- **Assignment**
Filter the entries down to the lines holding "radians", then copy those lines.

- **Records supplied**
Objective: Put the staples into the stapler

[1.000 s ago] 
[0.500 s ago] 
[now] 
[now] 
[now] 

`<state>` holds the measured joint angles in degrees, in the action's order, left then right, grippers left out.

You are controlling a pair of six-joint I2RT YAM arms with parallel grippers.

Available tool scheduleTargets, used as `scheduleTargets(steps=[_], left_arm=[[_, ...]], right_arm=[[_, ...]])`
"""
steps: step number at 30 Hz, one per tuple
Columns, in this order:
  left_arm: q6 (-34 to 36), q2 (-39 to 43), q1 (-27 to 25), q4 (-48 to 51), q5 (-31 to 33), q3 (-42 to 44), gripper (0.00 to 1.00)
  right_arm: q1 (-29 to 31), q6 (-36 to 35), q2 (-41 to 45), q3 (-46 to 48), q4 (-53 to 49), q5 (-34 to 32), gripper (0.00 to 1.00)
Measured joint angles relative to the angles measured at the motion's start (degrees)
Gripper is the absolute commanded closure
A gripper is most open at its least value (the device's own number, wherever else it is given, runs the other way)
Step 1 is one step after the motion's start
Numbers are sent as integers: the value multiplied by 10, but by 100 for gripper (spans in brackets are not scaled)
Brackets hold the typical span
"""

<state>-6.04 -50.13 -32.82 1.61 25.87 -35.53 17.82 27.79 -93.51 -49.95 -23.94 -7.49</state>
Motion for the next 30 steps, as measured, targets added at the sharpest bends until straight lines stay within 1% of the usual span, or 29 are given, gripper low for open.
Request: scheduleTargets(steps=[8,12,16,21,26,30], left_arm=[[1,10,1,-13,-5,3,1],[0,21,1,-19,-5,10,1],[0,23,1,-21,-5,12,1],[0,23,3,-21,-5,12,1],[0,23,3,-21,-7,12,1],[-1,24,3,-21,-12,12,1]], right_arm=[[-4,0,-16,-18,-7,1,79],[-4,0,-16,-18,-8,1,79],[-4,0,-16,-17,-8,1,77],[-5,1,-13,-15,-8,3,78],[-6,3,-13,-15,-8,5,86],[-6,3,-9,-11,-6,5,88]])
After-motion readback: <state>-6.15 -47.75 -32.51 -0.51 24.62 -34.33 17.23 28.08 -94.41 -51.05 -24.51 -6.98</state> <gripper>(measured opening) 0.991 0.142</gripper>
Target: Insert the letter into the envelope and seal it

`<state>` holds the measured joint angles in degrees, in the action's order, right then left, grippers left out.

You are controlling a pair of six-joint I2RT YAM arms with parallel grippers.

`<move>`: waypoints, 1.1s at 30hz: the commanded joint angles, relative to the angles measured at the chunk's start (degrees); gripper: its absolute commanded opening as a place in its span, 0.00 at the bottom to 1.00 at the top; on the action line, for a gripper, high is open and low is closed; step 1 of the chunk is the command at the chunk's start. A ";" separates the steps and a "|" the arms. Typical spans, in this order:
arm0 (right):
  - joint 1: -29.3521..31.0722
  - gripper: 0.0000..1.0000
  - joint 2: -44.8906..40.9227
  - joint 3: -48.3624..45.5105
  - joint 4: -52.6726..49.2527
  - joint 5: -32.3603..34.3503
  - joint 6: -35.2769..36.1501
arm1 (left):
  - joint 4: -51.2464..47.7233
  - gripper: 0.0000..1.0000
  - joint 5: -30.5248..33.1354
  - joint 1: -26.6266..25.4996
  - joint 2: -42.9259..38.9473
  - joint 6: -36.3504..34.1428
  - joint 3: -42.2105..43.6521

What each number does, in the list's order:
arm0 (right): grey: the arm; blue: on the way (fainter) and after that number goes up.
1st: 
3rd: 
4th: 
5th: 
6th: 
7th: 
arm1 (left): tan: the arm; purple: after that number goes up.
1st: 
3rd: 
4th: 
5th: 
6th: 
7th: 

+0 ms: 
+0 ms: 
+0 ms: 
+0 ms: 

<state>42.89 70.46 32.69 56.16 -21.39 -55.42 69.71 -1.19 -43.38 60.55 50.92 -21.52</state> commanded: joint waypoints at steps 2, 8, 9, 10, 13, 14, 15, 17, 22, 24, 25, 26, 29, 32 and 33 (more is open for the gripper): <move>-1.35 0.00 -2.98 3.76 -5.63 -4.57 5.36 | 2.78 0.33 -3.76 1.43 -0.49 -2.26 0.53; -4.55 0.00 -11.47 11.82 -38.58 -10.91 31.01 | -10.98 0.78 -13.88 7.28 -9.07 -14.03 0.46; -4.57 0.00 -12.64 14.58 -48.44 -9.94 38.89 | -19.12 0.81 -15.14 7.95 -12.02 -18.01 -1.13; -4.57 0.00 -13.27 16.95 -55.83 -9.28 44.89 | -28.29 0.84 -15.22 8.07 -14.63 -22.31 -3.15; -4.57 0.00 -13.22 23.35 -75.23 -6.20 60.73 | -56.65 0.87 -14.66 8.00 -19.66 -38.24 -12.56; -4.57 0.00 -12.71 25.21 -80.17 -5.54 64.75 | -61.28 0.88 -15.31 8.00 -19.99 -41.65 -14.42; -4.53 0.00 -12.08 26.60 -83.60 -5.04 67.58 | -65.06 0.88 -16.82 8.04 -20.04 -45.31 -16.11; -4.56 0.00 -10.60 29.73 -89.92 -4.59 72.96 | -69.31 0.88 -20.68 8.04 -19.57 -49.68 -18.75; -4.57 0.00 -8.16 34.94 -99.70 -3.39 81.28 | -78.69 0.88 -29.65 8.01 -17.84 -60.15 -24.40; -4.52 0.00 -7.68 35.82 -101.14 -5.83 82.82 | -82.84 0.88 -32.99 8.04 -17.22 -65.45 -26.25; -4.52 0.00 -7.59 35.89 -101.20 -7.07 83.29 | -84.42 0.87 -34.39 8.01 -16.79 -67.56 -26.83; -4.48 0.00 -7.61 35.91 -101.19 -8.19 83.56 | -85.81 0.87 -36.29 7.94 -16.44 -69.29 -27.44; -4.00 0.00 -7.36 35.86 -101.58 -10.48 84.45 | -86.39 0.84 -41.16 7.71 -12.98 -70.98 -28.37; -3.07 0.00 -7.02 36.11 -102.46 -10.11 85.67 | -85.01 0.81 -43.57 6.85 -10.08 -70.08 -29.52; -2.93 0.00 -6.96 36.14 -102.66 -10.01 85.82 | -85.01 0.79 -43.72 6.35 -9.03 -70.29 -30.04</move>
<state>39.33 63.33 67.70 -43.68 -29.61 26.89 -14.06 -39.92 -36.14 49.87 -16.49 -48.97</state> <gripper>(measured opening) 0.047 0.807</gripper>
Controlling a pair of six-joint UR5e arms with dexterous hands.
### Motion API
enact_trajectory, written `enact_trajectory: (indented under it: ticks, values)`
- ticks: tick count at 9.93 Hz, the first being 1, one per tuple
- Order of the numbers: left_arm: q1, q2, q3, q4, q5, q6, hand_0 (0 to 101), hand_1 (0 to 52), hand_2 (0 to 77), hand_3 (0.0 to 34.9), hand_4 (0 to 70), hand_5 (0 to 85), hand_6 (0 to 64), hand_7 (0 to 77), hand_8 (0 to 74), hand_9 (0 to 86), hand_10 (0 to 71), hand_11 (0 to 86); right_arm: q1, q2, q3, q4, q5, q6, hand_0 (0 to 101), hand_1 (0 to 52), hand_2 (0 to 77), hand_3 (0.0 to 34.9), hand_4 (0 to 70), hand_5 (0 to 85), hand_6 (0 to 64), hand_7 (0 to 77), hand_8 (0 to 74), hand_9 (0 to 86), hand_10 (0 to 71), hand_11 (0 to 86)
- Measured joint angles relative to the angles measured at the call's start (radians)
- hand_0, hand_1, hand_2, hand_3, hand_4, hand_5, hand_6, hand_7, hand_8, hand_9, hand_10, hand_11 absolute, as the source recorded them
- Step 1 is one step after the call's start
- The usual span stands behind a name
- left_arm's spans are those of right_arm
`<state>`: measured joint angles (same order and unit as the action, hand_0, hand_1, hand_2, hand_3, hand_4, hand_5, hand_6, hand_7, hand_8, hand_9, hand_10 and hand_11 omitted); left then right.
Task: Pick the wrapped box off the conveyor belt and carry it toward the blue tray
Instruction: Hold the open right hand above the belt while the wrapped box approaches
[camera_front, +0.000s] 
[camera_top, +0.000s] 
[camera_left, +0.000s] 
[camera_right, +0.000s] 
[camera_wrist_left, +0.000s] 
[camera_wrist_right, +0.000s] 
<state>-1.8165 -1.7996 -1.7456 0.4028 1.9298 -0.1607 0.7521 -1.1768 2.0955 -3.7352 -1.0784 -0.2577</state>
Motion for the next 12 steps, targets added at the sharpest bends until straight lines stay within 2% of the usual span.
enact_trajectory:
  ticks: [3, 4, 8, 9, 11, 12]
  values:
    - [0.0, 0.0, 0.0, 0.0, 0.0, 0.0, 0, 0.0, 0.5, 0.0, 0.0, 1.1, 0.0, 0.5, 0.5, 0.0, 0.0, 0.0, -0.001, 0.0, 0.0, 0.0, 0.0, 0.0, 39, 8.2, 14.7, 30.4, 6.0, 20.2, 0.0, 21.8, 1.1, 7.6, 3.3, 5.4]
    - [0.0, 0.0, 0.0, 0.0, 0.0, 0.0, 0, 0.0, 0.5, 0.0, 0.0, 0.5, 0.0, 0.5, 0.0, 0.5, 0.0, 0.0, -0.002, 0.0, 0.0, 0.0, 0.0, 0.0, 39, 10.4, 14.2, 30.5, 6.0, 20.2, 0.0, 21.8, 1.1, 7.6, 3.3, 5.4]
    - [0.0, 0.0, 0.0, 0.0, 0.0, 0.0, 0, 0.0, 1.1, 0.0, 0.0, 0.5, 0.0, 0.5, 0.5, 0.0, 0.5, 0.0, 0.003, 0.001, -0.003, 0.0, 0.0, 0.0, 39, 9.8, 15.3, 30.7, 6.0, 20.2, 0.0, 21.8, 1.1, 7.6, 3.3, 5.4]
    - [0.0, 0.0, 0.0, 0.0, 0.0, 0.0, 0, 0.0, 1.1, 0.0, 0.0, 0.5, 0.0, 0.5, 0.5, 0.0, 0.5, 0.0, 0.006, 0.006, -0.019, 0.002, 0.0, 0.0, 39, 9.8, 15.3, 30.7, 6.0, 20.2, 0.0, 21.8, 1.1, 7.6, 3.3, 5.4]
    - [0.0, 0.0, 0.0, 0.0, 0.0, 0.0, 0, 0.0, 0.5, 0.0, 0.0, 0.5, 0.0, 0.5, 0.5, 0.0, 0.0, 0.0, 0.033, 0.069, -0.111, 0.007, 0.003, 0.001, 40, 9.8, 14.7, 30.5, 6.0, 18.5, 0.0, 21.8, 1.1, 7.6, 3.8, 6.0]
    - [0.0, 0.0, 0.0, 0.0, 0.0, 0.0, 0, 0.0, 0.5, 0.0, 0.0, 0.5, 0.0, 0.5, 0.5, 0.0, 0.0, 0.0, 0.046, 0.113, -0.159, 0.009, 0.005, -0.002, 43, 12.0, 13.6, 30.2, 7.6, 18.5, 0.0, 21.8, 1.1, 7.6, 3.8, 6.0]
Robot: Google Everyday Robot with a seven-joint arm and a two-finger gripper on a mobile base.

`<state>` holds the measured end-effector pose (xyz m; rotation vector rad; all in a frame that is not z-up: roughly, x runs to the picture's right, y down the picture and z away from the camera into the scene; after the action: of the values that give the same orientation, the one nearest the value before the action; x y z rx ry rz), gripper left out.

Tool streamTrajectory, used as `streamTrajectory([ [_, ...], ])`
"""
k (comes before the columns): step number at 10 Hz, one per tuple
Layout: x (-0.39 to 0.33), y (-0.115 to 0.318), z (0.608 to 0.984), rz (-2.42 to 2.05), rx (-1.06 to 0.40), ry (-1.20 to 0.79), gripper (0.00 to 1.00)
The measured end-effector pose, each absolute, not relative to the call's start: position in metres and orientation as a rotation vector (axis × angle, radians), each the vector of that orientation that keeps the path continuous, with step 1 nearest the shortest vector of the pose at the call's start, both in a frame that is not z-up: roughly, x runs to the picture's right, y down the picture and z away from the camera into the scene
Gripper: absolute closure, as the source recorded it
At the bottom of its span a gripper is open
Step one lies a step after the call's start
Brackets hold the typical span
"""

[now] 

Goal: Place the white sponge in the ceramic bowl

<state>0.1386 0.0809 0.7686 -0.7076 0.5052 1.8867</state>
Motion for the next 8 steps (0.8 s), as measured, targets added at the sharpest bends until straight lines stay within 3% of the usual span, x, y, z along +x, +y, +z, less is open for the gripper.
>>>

- **Result of this task**
- Measured joint angles relative to the angles measured at the call's start (radians)
The measured end-effector pose, each absolute, not relative to the call's start: position in metres and orientation as a rotation vector (axis × angle, radians), each the vector of that orientation that keeps the path continuous, with step 1 nearest the shortest vector of the pose at the call's start, both in a frame that is not z-up: roughly, x runs to the picture's right, y down the picture and z away from the camera into the scene

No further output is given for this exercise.